Model: MADE (Masked Autoencoder for Distribution Estimation) or Transformer. Each variable factored by column + table membership indicator (handles NULLs from outer joins).

Cardinality estimate:

|σ_{pred}(R⋈S)| = |R⋈S| × Σ_{(a,b) satisfying pred} P(A=a, B=b)

10–100× better than PostgreSQL on JOB. Inference: Monte Carlo sampling from model. Slow if not batched.

DeepDB — Hilprecht et al. (VLDB 2020)

Sum-Product Network (SPN) learned from data. Decomposes joint distribution into products of marginals when columns are statistically independent:

If X ⊥ Y:  P(X, Y) = P(X) × P(Y)   [product node]
Else:       P(X, Y) = Σ_i w_i × P_i(X, Y)  [sum node = mixture]

SPNs: exact inference in linear time in circuit size. Learns structure via recursive independence testing (RDC test).

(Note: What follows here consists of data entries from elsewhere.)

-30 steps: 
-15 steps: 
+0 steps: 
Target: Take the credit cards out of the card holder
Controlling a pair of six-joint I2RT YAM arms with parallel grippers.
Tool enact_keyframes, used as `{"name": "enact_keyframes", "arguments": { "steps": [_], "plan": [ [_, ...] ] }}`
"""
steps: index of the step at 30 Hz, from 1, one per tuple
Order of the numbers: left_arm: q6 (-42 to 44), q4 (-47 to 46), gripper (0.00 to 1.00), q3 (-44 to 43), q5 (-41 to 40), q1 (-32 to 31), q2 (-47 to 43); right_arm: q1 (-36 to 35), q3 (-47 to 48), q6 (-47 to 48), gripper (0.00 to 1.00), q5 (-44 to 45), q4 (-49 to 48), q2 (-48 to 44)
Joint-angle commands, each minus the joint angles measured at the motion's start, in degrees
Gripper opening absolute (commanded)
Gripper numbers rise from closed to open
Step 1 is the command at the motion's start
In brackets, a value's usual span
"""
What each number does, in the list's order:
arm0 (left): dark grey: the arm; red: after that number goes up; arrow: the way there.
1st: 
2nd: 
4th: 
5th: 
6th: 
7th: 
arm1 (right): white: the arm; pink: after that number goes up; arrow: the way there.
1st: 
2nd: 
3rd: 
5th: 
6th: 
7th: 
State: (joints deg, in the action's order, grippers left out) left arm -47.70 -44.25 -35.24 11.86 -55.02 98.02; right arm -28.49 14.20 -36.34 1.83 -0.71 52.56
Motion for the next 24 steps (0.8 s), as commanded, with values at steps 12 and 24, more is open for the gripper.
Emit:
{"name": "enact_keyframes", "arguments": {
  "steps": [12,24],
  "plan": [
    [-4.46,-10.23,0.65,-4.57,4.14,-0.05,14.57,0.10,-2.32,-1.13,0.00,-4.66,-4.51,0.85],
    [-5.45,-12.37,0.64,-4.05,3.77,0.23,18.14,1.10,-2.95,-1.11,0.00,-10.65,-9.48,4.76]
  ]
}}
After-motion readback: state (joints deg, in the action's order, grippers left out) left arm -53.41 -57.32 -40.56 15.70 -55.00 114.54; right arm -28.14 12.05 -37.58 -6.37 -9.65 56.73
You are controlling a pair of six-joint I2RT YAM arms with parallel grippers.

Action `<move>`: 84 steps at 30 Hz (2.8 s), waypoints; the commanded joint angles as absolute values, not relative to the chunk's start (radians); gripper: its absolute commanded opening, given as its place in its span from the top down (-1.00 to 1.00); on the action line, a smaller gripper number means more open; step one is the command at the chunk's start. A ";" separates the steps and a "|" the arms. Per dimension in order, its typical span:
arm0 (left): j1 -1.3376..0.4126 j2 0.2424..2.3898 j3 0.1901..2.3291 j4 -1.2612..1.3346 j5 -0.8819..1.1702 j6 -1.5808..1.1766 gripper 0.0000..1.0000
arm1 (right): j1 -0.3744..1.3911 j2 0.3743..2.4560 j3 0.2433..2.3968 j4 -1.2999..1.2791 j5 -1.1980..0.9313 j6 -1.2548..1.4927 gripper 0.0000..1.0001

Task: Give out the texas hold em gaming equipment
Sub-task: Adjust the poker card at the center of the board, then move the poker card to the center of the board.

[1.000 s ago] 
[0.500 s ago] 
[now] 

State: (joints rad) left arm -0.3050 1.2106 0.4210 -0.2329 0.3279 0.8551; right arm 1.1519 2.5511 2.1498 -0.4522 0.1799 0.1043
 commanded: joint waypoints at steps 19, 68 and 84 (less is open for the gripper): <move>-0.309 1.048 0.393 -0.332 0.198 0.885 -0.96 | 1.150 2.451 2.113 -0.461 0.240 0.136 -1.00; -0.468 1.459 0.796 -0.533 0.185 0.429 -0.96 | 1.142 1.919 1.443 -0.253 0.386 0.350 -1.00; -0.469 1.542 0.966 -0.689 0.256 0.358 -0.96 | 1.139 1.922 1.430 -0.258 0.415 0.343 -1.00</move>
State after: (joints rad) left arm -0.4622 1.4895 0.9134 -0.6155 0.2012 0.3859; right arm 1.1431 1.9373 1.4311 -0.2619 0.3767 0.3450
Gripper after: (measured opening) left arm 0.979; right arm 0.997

Better than NeuroCard for single-table; worse for complex multi-join.

BayesCard — Wu & Cai (2021)

Bayesian network structure learning over table join columns. Learns P(C1, C2, ..., Ck) as DAG of conditional distributions. Inference via variable elimination.

Advantage: interpretable, fast updates (add observations), calibrated uncertainty estimates.

FLAT — Zhu et al. (VLDB 2021)

Factorized Lightweight and Accurate cardinality estimator. Combines factorization decomposition with SPN-like structure. Learns across multiple tables using foreign key join semantics. Better accuracy-speed tradeoff than NeuroCard for OLAP workloads.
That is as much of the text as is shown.